Te lo digo sin rodeos: en las apps, el carro que usas puede cambiar por completo lo que te queda en la bolsa. Y ahí es donde muchos se preguntan que conviene más o cómo le hacen los que rentan para sacar.
Aunque es verdad que los tiempos cambiaron y que ahorita es más difícil con un carro rentado, yo pasé por ambas experiencias antes de hacerme de uno propio y después de platicar con muchos compañeros les comparto lo que pienso para que ambos conductores con carro rentado o propio entiendan que lo que deja es saber trabajar.
Cuando empecé con carro rentado, la verdad es que trabajaba con una presión constante encima. No importaba si estaba cansada, si había tráfico o si el día iba lento: tenía que salir sí o sí, porque la renta no espera. Cada semana había que juntar primero lo del carro, y solo después pensar en lo que realmente me iba a quedar a mí. Eso hacía que muchas veces trabajara más horas de las que quería, aceptara viajes que no siempre me convenían y terminara el día agotada. Había jornadas buenas, claro, pero también muchas en las que sentía que trabajaba muchísimo para ver muy poco dinero libre al final.
Con carro rentado aprendí a moverme rápido, a no perder tiempo y a aprovechar mejor los horarios buenos, porque si no, simplemente no salía la cuenta.

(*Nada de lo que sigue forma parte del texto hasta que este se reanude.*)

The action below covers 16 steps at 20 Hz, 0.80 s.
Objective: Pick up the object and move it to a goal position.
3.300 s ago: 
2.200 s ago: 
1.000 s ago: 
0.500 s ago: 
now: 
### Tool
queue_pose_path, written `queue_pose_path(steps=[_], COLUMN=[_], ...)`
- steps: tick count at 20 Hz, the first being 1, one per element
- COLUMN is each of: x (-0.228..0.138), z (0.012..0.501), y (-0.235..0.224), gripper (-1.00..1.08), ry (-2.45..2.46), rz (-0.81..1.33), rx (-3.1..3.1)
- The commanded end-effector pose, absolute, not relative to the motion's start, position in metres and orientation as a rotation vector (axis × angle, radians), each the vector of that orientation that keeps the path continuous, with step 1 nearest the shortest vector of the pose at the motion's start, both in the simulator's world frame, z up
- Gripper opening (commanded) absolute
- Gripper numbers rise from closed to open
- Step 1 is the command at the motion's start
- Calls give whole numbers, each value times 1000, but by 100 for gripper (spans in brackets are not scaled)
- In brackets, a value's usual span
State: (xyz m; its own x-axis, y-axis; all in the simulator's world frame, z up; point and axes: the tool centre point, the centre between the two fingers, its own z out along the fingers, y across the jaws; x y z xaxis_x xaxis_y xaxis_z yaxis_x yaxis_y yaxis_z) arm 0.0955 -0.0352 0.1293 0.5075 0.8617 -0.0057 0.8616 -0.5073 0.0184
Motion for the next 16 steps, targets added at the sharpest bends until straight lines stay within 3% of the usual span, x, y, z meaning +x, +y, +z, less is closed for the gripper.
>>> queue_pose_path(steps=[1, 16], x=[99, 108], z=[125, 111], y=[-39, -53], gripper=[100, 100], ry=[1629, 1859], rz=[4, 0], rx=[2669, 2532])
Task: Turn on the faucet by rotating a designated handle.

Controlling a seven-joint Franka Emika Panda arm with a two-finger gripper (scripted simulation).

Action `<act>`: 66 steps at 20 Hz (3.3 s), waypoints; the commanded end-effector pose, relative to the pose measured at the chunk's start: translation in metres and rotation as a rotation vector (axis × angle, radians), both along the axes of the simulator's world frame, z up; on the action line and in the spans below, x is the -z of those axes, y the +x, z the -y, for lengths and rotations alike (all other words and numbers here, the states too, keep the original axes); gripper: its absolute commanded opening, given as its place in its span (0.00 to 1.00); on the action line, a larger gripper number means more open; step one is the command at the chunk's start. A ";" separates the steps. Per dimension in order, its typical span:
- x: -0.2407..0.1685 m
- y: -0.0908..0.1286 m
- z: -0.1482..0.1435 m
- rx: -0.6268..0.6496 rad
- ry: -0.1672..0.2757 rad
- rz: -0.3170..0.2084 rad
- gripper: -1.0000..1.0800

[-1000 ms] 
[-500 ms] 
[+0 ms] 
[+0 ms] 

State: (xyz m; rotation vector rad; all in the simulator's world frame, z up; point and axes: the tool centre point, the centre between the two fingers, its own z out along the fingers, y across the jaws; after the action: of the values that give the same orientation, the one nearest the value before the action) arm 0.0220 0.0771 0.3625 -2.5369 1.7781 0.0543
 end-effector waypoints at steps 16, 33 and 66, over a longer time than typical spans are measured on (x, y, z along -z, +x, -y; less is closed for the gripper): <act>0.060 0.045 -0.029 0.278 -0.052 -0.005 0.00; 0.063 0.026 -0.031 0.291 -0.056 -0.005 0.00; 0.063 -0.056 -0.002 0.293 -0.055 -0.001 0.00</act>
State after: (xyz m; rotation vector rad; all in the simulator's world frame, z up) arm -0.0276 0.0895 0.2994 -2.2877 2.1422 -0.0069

Pero también aprendí que vivir así te obliga a estar siempre corriendo detrás del gasto. No tienes margen para relajarte, porque cualquier día flojo se siente doble: por lo que no ganaste y por lo que igual tienes que pagar.
Ahora que tengo carro propio, la historia es diferente. Ya no tengo esa presión diaria de cubrir una renta, y eso me da un poco más de aire para organizarme mejor. Sí, el carro es mío, pero eso no significa que todo sea ganancia limpia. Ahora me toca pensar en el seguro, los servicios, las llantas, el mantenimiento y cualquier falla que aparezca de repente. La diferencia es que ya no siento que trabajo primero para otro; ahora lo que genero se queda más en mis manos, y eso cambia mucho la forma en que veo el negocio.
También me di cuenta de algo importante: con carro propio no necesariamente trabajas menos, pero sí trabajas con otra mentalidad. Ya no estás tan presionada por sacar una renta, así que puedes elegir mejor tus horarios, cuidar más el carro y pensar con más calma qué viajes te convienen. Eso me ayudó a organizarme mejor y a sentir que mi esfuerzo sí se refleja más en lo que me queda al final.
Eso me hizo cambiar mi forma de ver las cosas. Dejé de fijarme solo en cuánto generaba la app y empecé a fijarme en cuánto dinero realmente me quedaba al final de la semana.
Si hoy alguien me pidiera un consejo, le diría que no elija entre rentado o propio pensando que uno automáticamente deja más dinero. Lo que de verdad hace la diferencia es cómo trabajas: los horarios que eliges, las zonas donde te mueves, cómo administras tus gastos y la disciplina que tienes.
Porque al final, en este negocio no gana más el que trae el carro más nuevo ni el que es dueño del vehículo. Gana más quien sabe mover sus piezas con estrategia, cuida sus gastos y entiende que no se trata de trabajar más, sino de trabajar mejor.
Espero que les roba mi propia experiencia para que sigan creciendo y conduciendo con seguridad.